▶ _TASK GOAL_: Go through the listing and copy each line that has the string "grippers" in it.
(SUPPLIED DATA)
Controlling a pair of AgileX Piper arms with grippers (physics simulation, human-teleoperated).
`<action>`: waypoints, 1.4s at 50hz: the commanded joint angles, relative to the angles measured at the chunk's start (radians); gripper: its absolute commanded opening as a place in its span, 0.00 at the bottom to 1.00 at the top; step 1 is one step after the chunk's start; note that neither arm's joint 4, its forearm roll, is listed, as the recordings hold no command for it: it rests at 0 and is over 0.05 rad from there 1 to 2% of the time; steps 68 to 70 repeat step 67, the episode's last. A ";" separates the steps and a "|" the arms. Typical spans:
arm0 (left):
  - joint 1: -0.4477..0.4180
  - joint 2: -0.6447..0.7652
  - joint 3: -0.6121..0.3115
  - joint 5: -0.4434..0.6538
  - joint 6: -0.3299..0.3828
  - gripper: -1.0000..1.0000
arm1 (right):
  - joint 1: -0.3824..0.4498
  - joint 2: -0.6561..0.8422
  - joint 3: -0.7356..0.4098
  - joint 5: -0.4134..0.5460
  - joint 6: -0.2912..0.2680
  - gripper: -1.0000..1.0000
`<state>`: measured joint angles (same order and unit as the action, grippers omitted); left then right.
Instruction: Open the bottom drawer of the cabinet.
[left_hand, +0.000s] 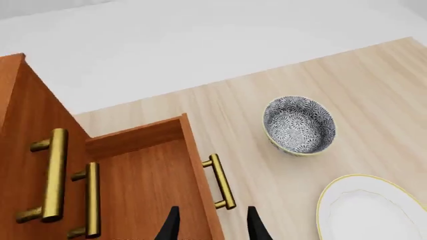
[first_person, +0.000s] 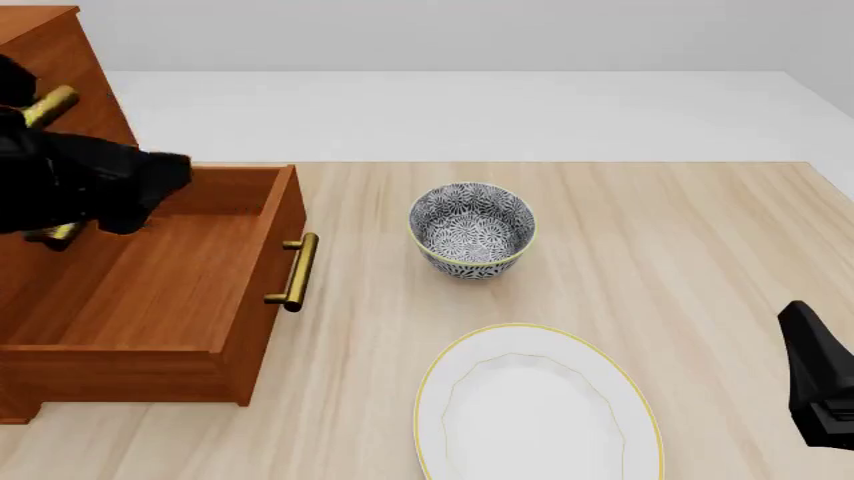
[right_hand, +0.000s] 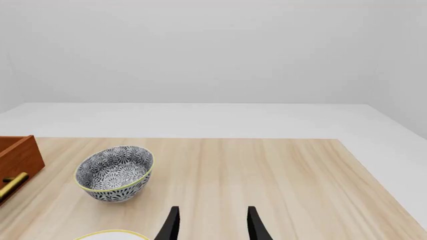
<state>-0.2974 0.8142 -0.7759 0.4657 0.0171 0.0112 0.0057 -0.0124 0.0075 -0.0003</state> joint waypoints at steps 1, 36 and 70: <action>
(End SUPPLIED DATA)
▶ _ANSWER TO THIS TASK_:
Controlling a pair of AgileX Piper arms with grippers (physics simulation, human-teleoperated).
`<state>`: measured joint angles (same order and unit as the action, grippers omitted); left then right.

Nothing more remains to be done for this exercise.